Le bilan énergétique d’Enerdata montre en tous cas à quel point ce monde d’avant la crise est incompatible avec un réchauffement planétaire inférieur à 2°C. Sur la deuxième décennie du siècle, les émissions globales de CO2 ont certes progressé à un rythme inférieur à la première, mais elles ont continué à progresser, au lieu de se stabiliser puis décroître (voir graphique ci-dessous).
La très légère baisse des émissions de CO2 des pays du G20 en 2019 (-0,4 %), après le dramatique rebond de 2017 et 2018 est bien entendu une bonne nouvelle. Elle est principalement due à la baisse de la consommation de charbon dans les pays de l’OCDE (graphique ci-dessous), en particulier avec le déploiement des énergies renouvelables en Allemagne et au Royaume-Uni et avec l’essor continu du gaz de schiste aux Etats-Unis.
Cependant, cette baisse des émissions de CO2 observée l’an dernier ne doit pas faire perdre de vue qu’elle est très insuffisante. Pour être sur la bonne trajectoire climatique, il faudrait, indique Enerdata, que les pays du G20 réalisent collectivement une diminution de 3,5 % chaque année… soit pas loin de la moitié d’un effet Covid tous les ans, et bien entendu sans casse sociale.
Selon la fameuse équation de Kaya, les émissions de CO2 liées à l’énergie varient en fonction de trois facteurs : le PIB (le niveau de consommation), l’intensité énergétique du PIB (l’énergie nécessaire pour produire une unité de PIB) et le facteur carbone (le contenu en CO2 d’une unité d’énergie consommée). Or, indique Pascal Charriau, « s’il faut réduire les émissions mondiales de 3,5 % par an pour tenir un objectif 2° C et que l’on retient une hypothèse de croissance économique de 3 % par an (le niveau de la dernière décennie), il faudrait réduire de 6,5 points par an l’intensité carbone de l’économie. On en est très loin.» Une tel effort pourrait se répartir entre 3,5 % de baisse annuelle pour l’intensité énergétique et 3 % de baisse annuelle du facteur carbone.

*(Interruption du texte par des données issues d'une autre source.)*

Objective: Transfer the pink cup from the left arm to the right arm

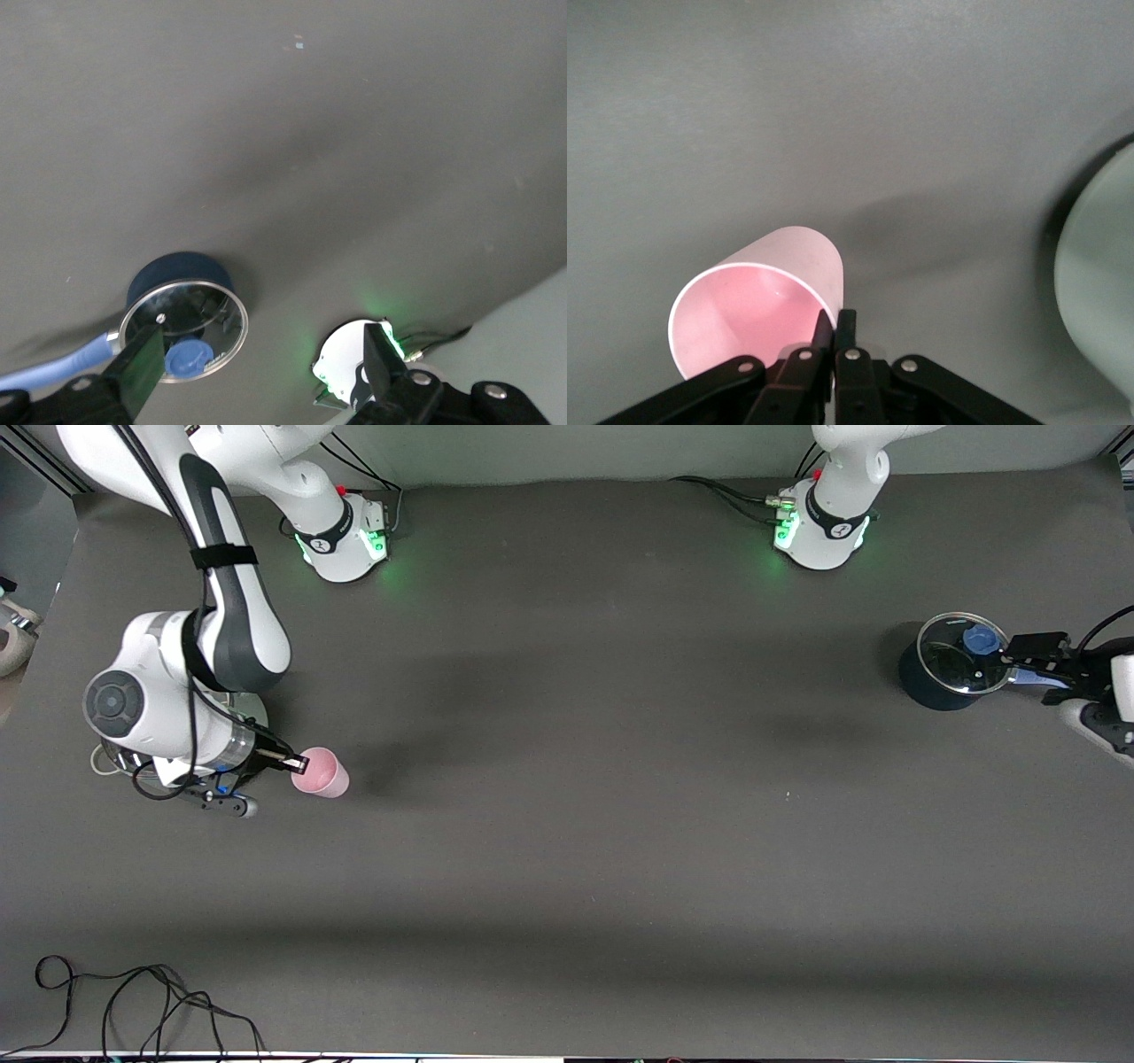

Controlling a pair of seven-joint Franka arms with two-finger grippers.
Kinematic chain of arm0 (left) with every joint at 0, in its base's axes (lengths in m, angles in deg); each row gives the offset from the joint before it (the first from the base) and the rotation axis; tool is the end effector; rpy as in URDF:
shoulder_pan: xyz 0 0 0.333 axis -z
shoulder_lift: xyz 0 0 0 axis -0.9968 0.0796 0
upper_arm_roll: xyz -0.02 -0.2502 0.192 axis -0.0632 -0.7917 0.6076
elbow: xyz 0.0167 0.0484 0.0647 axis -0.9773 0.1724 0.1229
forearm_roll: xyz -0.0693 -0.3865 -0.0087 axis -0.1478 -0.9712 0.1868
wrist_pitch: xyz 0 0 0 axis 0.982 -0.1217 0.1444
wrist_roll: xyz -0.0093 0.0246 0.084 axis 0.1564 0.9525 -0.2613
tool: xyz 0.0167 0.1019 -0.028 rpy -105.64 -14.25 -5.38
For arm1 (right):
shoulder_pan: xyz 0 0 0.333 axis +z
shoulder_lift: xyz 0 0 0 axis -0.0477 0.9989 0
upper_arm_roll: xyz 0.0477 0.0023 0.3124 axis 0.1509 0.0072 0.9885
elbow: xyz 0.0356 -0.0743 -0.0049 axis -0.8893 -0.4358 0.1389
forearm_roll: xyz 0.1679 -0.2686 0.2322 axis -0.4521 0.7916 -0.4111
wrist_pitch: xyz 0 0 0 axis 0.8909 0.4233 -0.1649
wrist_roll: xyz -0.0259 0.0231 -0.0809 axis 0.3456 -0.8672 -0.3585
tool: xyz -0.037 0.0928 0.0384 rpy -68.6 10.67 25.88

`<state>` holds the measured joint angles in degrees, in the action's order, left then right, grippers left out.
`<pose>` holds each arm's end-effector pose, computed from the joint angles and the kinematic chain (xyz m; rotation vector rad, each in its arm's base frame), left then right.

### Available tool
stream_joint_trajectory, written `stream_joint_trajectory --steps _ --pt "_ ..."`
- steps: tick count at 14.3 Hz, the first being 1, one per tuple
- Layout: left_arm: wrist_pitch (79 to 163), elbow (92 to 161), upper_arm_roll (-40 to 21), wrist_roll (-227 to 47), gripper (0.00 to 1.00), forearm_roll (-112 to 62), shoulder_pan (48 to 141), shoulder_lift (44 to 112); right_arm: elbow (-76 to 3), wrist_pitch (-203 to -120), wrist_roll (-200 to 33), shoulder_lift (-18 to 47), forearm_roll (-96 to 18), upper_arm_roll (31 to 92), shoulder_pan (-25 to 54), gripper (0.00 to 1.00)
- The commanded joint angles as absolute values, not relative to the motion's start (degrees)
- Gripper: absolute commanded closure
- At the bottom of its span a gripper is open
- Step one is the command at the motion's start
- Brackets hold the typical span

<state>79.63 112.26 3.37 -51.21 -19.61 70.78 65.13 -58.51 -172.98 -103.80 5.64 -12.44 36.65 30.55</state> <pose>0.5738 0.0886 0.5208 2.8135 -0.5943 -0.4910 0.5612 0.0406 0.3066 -3.0932 0.5040 0.1534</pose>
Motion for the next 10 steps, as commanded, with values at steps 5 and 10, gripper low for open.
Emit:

Des progrès qui n’ont encore jamais été réalisés, très loin s’en faut. L’intensité énergétique a baissé d’environ 1,5 % par an en moyenne sur les deux dernières décennies et 2019 n’a pas bouleversé cette donne. Quant au facteur carbone, la moyenne des cinq dernières années se situe autour de 0,5 % par an et le record affiché en 2019 (une baisse de 1 %) ne représente que le tiers de ce qu’il faudrait atteindre.
De tels chiffres mettent en évidence une réalité têtue : le rythme des progrès technologiques accomplis depuis vingt ans pour décarboner l’énergie d’une part et pour l’utiliser plus efficacement d’autre part est beaucoup trop faible pour nous mettre sur une trajectoire compatible avec nos objectifs climatiques. Il est douteux que cette situation change dans les cinq prochaines années, alors que c’est maintenant que la planète doit s’engager sur une trajectoire de réduction de ses émissions. Dans ce contexte, il va être de plus en plus difficile d’ignorer le troisième facteur de l’équation de Kaya. Autrement dit organiser une certaine décroissance du PIB… et donc une redistribution de la richesse.